On FreeBSD 10, I can't seem to use the same method I've always used when trying to install a vulnerable port.  Has anything changed with this version?  I'm trying to install linux-flashplugin, however am (expectedly) running into some vulnerable ports that (unexpectedly) refuse to install no matter what I do.


```
root@dlaptop:/usr/ports/security/linux-f10-openssl # make -DDISABLE_VULNERABILITIES
===>  linux-f10-openssl-0.9.8g is forbidden: http://www.freshports.org/vuxml.php?vid=2ecb7b20-d97e-11e0-b2e2-00215c6a37bb|82b55df8-4d5a-11de-8811-0030843d3802.
*** Error code 1

Stop.
make: stopped in /usr/ports/security/linux-f10-openssl
```
---

```
root@dlaptop:/usr/ports/security/linux-f10-openssl # make -DDISABLE_VULNERABILITIES install clean
===>  linux-f10-openssl-0.9.8g is forbidden: http://www.freshports.org/vuxml.php?vid=2ecb7b20-d97e-11e0-b2e2-00215c6a37bb|82b55df8-4d5a-11de-8811-0030843d3802.
*** Error code 1

Stop.
make: stopped in /usr/ports/security/linux-f10-openssl
```
---

```
root@dlaptop:/usr/ports/security/linux-f10-openssl # portinstall -m DISABLE_VULNERABILITIES=yes security/linux-f10-openssl
[Reading data from pkg(8) ... - 793 packages found - done]
[Gathering depends for security/linux-f10-openssl . done]
** Port marked as IGNORE: security/linux-f10-openssl:
        is forbidden: http://www.freshports.org/vuxml.php?vid=2ecb7b20-d97e-11e0-b2e2-00215c6a37bb|82b55df8-4d5a-11de-8811-0030843d3802
** Listing the failed packages (-:ignored / *:skipped / !:failed)
        - security/linux-f10-openssl
```

Any ideas?


----------



## kpa (Jul 21, 2014)

Lot of the Linux ports were recently marked as forbidden because they have some real and pretty bad security vulnerabilities that haven't been fixed yet and from the looks of it those ports are very much abandoned by their maintainers.

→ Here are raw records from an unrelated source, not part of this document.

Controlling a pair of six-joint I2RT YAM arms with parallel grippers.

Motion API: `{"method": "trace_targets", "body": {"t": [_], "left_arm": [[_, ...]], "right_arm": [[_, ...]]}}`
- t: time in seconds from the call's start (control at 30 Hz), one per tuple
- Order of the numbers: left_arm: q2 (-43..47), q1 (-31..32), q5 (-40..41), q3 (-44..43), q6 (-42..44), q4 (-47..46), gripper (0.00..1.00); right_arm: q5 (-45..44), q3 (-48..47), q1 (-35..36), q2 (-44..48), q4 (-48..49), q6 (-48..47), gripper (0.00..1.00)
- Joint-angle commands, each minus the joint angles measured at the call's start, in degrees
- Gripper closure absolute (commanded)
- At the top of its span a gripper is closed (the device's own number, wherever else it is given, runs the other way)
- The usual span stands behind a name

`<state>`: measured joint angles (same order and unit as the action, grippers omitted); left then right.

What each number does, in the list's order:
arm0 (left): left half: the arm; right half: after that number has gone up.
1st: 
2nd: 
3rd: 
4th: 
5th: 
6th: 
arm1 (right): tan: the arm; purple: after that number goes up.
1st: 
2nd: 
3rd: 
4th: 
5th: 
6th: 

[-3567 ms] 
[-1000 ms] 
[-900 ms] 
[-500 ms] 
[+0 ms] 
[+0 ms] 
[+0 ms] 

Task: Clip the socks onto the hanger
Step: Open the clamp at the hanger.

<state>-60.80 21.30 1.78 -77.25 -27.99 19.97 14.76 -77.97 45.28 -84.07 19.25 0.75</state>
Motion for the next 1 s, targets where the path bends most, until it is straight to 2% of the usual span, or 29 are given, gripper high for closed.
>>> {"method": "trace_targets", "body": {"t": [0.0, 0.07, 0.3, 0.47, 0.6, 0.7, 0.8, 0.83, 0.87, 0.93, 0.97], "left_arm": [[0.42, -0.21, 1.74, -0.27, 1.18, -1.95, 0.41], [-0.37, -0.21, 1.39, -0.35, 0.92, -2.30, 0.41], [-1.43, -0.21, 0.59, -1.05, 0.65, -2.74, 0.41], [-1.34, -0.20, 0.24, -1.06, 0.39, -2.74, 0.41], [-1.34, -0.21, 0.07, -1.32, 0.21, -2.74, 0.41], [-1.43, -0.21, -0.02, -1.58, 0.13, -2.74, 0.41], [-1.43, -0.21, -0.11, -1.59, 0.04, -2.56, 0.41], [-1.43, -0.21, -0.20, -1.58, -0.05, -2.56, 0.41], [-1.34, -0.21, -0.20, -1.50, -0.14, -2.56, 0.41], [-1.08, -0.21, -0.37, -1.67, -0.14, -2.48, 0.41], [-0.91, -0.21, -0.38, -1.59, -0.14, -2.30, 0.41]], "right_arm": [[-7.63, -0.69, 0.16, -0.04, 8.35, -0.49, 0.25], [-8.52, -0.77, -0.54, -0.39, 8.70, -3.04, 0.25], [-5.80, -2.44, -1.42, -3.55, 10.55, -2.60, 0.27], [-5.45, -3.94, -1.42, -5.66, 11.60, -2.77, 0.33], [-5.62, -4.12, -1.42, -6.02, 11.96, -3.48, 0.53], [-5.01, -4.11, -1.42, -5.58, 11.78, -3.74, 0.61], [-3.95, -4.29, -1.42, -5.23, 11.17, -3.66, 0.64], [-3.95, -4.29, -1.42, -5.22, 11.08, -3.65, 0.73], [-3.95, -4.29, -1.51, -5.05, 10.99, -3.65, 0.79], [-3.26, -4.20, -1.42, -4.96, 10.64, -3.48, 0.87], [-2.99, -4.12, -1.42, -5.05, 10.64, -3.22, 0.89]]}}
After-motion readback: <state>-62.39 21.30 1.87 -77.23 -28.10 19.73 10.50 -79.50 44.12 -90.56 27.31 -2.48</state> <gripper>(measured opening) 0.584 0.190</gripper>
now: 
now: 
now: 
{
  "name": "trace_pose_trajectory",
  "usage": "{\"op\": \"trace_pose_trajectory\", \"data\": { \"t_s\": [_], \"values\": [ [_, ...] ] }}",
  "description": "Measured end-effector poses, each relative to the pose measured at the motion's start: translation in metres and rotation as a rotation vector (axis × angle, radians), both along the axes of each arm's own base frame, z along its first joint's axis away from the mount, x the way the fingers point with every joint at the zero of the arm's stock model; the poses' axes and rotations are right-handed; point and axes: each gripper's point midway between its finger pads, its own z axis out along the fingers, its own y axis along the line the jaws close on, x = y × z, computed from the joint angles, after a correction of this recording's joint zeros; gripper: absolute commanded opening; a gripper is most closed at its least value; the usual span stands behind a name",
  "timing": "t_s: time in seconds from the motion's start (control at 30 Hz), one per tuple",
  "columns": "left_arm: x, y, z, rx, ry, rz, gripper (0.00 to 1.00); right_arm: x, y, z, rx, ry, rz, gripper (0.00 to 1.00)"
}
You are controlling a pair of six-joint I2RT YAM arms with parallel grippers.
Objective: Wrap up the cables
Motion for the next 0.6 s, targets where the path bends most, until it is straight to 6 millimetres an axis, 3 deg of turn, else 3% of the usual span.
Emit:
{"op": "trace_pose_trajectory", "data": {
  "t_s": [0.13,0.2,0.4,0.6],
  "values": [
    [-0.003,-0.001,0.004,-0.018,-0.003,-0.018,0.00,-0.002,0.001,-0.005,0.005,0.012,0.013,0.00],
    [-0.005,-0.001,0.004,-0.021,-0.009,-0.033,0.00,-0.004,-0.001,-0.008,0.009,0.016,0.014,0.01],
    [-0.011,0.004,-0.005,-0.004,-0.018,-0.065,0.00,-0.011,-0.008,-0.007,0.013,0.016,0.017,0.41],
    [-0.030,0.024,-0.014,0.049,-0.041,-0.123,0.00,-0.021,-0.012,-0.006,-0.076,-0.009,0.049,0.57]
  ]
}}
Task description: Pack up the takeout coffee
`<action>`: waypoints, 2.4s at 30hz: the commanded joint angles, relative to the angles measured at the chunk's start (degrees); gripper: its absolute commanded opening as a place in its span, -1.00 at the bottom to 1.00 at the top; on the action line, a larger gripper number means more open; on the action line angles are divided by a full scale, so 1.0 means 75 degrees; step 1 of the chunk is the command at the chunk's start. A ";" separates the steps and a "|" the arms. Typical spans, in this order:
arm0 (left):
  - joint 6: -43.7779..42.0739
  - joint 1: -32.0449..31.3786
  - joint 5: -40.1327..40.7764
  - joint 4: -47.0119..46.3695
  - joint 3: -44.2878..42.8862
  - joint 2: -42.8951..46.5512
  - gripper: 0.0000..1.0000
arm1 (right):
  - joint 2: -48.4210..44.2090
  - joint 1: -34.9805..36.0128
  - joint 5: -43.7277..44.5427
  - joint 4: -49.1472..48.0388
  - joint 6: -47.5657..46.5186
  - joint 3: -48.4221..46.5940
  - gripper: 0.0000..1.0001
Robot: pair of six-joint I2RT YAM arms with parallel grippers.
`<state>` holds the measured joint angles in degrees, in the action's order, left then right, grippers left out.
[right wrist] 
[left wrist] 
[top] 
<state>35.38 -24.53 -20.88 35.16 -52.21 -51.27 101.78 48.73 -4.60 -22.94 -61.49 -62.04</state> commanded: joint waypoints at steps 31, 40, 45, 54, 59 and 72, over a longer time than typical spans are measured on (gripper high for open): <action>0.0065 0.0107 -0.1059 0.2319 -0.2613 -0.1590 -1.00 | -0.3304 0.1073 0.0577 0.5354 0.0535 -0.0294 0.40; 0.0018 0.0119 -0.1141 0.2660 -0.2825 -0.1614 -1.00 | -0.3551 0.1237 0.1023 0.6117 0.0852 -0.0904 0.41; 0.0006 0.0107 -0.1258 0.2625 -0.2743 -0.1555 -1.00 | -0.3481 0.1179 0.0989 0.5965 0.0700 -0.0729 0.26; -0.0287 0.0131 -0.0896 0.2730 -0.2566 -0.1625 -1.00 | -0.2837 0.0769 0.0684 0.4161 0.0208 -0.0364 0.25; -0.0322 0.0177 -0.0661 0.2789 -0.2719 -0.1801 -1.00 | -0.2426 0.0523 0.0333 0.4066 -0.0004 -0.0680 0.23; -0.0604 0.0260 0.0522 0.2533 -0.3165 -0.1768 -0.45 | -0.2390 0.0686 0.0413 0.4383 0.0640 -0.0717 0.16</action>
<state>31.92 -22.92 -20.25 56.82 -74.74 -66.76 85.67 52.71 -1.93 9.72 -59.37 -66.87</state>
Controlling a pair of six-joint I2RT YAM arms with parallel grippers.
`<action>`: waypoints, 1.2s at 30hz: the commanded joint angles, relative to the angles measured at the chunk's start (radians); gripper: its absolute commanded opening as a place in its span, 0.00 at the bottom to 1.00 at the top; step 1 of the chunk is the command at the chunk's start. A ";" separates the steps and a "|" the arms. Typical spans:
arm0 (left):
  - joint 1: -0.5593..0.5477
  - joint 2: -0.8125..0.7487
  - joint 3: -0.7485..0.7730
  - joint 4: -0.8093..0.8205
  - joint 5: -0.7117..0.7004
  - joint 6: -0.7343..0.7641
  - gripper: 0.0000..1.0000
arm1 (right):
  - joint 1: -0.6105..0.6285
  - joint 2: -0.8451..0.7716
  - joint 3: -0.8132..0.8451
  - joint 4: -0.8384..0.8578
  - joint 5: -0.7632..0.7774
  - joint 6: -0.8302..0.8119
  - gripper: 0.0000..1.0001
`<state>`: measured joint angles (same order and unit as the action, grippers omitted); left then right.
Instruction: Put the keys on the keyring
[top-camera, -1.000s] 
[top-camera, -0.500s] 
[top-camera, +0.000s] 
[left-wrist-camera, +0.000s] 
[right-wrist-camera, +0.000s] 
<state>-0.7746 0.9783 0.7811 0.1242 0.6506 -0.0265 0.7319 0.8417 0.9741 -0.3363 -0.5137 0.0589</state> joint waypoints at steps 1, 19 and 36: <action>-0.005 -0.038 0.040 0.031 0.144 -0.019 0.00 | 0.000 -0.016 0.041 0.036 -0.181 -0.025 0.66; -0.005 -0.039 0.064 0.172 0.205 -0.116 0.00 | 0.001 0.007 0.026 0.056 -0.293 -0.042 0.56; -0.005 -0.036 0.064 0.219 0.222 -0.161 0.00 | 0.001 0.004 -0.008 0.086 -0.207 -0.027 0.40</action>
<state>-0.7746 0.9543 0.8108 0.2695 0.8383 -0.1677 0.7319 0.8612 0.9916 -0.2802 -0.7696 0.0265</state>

The last real update to that port for example was in 2009. Those ports would have be recreated using more up to date source files to get them working again.


----------



## t0ken (Jul 21, 2014)

Hmmm, I've seen some use the CentOS6 ports, but I ran into some issues in my one attempt to do so -- I stopped and decided to ask about the vulnerability vs. working out the likely trivial issue with the c6 ports.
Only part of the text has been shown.